PROBLEM DETAILS:
Copy exactly the lines from the start of the material through the line with "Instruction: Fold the". Pictures stay out of the copy.

DATASET SECTION:
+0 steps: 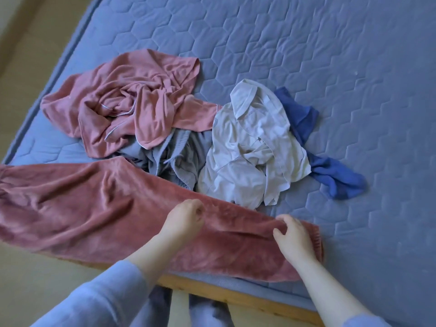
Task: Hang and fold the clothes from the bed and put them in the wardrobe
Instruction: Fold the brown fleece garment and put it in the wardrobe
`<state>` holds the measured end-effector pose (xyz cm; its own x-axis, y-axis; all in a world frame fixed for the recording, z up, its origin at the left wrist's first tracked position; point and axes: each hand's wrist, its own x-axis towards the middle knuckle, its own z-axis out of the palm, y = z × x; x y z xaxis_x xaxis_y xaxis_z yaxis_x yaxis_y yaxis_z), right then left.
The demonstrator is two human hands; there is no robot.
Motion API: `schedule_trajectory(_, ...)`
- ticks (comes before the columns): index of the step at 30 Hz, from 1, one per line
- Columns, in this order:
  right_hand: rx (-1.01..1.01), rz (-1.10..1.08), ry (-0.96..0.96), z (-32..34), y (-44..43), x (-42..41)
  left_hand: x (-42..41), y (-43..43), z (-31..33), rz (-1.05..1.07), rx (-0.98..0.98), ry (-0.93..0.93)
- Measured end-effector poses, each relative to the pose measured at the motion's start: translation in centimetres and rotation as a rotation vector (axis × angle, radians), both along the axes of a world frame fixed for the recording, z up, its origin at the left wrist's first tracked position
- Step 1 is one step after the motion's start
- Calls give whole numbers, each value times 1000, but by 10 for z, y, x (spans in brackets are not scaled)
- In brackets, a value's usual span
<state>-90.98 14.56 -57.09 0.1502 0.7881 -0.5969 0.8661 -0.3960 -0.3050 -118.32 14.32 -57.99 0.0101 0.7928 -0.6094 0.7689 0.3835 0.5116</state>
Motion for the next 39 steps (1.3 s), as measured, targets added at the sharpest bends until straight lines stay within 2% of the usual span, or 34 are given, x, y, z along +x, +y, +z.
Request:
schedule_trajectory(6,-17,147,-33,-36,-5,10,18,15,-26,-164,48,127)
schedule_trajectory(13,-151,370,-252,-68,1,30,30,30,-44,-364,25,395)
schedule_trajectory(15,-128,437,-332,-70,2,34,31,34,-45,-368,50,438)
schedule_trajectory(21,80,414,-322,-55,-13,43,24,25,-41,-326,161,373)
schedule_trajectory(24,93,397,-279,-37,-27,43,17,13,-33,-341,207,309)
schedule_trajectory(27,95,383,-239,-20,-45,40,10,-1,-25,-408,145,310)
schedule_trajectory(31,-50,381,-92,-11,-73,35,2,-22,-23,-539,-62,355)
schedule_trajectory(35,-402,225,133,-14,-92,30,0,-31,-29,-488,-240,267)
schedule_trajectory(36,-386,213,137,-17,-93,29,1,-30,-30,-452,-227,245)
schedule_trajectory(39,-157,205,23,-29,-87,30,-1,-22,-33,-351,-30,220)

WRITTEN SOLUTION:
+0 steps: 
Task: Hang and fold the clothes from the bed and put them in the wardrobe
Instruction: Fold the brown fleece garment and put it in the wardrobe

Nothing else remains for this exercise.